## TRY IT
Where the word "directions" occurs in a line of the data, return the whole line.

## RECORD SET

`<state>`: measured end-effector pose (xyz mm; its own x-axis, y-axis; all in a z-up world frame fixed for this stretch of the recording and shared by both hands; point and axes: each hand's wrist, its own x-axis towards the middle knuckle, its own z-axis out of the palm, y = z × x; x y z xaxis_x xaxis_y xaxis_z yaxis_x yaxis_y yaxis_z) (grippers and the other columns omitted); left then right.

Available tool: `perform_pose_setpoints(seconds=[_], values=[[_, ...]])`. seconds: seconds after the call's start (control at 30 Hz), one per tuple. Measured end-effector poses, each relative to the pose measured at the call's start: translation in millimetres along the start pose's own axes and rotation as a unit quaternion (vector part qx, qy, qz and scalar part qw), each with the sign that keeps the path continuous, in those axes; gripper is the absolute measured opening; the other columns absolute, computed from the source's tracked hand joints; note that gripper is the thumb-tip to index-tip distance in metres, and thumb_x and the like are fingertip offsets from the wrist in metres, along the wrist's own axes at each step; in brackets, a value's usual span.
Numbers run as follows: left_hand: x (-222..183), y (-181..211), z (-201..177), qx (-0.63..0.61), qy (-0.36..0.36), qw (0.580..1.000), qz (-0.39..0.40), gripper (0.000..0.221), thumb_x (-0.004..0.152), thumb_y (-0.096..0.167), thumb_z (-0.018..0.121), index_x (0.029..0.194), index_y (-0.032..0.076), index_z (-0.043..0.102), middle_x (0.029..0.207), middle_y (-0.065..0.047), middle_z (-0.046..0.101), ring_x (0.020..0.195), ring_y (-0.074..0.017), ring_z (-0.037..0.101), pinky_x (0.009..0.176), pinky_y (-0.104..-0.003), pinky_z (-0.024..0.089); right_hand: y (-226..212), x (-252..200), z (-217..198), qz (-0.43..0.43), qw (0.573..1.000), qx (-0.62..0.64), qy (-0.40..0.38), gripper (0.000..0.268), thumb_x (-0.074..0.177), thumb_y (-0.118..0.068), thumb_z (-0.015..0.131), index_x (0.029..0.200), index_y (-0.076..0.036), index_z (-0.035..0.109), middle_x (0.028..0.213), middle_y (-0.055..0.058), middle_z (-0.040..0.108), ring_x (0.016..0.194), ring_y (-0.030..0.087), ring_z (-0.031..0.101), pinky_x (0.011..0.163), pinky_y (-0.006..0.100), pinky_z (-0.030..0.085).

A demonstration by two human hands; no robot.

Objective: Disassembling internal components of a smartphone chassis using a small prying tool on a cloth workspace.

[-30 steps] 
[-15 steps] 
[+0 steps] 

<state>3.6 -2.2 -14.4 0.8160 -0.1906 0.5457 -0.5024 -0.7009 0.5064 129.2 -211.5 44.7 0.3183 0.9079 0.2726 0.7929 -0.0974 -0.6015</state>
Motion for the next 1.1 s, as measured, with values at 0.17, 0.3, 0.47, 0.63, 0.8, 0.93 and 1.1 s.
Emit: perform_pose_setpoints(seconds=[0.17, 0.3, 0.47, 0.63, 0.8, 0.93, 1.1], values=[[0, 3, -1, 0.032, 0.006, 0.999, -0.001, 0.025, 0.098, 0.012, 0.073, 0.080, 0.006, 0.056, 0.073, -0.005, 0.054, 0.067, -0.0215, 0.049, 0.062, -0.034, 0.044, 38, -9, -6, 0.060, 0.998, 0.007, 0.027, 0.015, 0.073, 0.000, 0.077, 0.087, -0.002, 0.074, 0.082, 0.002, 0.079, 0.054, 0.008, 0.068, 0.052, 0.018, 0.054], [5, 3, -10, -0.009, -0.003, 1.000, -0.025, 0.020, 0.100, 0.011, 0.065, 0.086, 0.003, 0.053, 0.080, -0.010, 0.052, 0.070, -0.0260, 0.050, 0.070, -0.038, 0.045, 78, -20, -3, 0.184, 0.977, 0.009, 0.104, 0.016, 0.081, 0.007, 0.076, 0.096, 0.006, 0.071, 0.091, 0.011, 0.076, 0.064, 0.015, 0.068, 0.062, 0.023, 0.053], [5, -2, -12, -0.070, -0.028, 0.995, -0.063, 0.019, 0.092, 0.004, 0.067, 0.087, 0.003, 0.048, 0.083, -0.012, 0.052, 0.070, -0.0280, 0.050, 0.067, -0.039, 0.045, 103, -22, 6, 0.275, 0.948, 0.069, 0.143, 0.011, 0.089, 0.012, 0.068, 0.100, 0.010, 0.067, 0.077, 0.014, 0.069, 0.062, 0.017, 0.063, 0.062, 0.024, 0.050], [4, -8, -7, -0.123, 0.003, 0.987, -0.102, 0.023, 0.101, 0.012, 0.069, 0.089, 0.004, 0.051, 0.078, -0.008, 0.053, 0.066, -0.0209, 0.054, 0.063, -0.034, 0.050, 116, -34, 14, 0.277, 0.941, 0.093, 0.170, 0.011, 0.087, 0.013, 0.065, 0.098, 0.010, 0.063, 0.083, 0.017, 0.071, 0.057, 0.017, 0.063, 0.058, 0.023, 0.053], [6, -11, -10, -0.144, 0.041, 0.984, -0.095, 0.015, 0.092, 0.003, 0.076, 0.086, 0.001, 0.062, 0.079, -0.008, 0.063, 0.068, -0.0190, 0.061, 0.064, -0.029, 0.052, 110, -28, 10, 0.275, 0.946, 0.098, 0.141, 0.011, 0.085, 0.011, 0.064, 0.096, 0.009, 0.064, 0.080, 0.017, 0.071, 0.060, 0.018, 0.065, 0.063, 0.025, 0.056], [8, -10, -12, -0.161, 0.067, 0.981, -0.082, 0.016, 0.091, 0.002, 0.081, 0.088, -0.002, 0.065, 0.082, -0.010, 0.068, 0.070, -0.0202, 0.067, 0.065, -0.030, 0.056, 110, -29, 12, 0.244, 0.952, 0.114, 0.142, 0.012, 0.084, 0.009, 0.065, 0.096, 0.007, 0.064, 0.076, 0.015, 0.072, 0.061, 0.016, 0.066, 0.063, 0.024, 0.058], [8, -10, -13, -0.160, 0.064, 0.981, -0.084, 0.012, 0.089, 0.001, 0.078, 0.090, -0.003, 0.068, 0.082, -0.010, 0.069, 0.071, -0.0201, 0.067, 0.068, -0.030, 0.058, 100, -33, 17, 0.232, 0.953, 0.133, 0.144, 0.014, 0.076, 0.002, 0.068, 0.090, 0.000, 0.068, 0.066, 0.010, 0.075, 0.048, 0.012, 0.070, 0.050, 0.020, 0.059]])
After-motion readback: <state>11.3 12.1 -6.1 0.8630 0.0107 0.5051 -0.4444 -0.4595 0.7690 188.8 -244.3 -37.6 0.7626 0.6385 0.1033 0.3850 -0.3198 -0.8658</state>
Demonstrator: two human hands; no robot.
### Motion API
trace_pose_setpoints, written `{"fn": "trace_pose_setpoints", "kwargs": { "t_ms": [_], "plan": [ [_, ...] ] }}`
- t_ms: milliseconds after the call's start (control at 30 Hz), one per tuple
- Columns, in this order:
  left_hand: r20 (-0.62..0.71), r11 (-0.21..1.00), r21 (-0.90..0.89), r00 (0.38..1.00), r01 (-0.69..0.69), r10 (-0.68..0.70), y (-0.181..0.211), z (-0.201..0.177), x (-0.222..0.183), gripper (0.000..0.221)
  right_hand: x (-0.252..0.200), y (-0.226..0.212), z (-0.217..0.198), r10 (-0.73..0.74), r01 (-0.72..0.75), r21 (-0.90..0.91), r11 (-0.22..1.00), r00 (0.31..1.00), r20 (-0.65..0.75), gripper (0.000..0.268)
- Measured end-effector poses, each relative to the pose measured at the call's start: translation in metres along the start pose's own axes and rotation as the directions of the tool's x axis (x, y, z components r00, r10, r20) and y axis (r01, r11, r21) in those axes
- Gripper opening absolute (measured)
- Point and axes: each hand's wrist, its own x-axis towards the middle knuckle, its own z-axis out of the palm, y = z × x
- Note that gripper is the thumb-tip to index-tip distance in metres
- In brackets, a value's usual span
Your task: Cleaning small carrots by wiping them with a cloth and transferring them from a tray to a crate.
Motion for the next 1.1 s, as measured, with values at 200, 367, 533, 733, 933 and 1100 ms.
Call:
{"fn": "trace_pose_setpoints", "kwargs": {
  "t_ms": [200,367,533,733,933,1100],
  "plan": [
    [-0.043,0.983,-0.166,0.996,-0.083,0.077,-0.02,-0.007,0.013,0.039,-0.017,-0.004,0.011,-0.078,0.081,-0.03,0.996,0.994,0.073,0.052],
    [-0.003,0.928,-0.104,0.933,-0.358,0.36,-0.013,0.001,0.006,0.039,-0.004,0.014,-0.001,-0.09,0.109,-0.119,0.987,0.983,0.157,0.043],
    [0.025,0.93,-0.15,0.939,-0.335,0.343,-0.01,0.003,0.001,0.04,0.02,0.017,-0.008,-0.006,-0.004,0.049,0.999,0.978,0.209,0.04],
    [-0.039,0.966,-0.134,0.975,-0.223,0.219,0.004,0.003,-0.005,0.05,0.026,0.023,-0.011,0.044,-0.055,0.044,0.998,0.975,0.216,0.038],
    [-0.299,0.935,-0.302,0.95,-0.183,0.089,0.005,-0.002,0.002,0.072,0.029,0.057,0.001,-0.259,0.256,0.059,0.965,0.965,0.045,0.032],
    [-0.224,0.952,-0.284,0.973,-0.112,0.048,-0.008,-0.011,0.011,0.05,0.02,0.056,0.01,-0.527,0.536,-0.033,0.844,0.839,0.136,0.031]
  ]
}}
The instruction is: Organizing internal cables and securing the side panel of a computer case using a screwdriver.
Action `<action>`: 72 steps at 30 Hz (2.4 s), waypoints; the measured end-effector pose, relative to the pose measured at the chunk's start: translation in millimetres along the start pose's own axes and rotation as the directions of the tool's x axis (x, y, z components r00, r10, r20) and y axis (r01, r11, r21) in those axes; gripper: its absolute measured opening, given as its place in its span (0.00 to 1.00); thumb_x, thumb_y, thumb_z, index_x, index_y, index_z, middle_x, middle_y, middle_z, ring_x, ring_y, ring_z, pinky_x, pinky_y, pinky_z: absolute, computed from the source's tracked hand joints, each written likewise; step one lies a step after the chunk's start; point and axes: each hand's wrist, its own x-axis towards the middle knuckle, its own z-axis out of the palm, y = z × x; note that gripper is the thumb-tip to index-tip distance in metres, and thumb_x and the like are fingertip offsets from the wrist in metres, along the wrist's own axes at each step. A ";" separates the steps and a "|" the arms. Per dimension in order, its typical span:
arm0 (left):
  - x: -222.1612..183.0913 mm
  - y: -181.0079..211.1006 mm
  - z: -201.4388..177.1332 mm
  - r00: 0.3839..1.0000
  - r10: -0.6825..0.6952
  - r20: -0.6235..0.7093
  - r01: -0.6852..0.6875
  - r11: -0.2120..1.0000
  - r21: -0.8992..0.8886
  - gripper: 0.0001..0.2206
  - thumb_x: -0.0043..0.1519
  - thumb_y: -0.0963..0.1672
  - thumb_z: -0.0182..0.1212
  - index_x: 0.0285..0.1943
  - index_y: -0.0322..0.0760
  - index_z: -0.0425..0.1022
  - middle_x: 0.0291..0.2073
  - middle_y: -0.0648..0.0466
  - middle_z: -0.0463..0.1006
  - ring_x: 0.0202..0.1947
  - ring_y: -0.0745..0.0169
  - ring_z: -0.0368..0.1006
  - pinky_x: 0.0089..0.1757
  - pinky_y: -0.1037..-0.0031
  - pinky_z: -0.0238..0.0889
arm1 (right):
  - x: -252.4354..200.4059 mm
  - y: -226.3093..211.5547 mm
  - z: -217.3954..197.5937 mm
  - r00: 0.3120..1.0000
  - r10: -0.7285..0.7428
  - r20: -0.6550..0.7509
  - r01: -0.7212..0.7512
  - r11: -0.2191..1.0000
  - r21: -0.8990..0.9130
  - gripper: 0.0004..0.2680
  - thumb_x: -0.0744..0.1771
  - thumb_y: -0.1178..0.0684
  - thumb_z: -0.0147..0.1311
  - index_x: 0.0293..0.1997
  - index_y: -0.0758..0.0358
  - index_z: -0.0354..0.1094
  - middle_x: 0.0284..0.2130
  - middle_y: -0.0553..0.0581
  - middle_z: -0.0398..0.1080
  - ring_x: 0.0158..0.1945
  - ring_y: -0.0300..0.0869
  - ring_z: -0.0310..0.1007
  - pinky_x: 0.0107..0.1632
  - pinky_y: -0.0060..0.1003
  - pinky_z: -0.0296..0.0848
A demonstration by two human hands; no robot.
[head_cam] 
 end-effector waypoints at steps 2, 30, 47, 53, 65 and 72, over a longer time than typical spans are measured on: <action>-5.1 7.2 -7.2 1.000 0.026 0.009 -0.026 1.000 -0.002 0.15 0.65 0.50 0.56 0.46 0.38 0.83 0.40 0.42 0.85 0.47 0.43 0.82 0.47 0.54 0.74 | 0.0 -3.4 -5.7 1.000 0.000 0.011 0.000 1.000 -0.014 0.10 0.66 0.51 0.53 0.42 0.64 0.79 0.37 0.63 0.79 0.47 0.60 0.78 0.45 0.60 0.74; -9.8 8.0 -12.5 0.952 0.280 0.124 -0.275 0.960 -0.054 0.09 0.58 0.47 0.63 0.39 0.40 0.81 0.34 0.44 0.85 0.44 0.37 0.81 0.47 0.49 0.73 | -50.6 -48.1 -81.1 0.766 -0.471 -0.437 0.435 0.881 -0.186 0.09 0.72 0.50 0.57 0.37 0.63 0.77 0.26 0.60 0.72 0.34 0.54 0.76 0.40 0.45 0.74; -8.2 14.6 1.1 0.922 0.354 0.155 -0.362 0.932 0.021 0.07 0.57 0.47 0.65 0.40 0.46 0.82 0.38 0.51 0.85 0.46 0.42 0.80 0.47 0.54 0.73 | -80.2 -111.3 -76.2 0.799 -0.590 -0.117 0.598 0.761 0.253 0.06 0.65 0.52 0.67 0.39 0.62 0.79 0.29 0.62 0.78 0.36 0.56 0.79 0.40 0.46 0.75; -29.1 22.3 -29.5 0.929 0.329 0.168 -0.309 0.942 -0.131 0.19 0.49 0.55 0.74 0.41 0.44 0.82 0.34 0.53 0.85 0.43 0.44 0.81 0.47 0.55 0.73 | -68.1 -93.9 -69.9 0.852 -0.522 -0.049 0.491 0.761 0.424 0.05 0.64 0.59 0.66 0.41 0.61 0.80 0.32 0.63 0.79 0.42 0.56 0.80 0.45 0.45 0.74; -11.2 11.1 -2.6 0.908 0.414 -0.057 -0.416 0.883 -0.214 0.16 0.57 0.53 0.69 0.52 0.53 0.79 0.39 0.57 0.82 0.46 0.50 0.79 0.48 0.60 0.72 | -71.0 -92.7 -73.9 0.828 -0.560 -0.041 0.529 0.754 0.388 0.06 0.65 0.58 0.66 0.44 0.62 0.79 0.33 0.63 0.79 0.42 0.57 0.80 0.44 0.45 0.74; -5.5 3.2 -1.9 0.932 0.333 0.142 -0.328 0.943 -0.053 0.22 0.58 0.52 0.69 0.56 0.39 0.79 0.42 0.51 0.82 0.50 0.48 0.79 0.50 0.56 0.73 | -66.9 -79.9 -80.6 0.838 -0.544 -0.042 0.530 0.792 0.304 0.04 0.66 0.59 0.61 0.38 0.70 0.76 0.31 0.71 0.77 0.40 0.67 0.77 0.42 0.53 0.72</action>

## TASK OUTPUT
- Measured end-effector poses, each relative to the pose measured at the call's start: translation in metres along the start pose's own axes and rotation as the directions of the tool's x axis (x, y, z components r00, r10, r20) and y axis (r01, r11, r21) in those axes
Action `<action>`: 72 steps at 30 Hz (2.4 s), waypoints; the measured end-effector pose, relative to the pose measured at the chunk's start: translation in millimetres along the start pose's own axes and rotation as the directions of the tool's x axis (x, y, z components r00, r10, r20) and y axis (r01, r11, r21) in those axes; gripper: its absolute measured opening, given as its place in its span (0.00 to 1.00); thumb_x, thumb_y, thumb_z, index_x, index_y, index_z, middle_x, middle_y, middle_z, ring_x, ring_y, ring_z, pinky_x, pinky_y, pinky_z: absolute, computed from the source's tracked hand joints, each written likewise; step one lies a step after the chunk's start; point and axes: each hand's wrist, its own x-axis towards the middle knuckle, its own z-axis out of the palm, y = z × x; note that gripper is the thumb-tip to index-tip distance in metres, and thumb_x and the like are fingertip offsets from the wrist in metres, along the wrist's own axes at each step. A ";" separates the steps and a "|" the arms. Per dimension in order, its typical span:

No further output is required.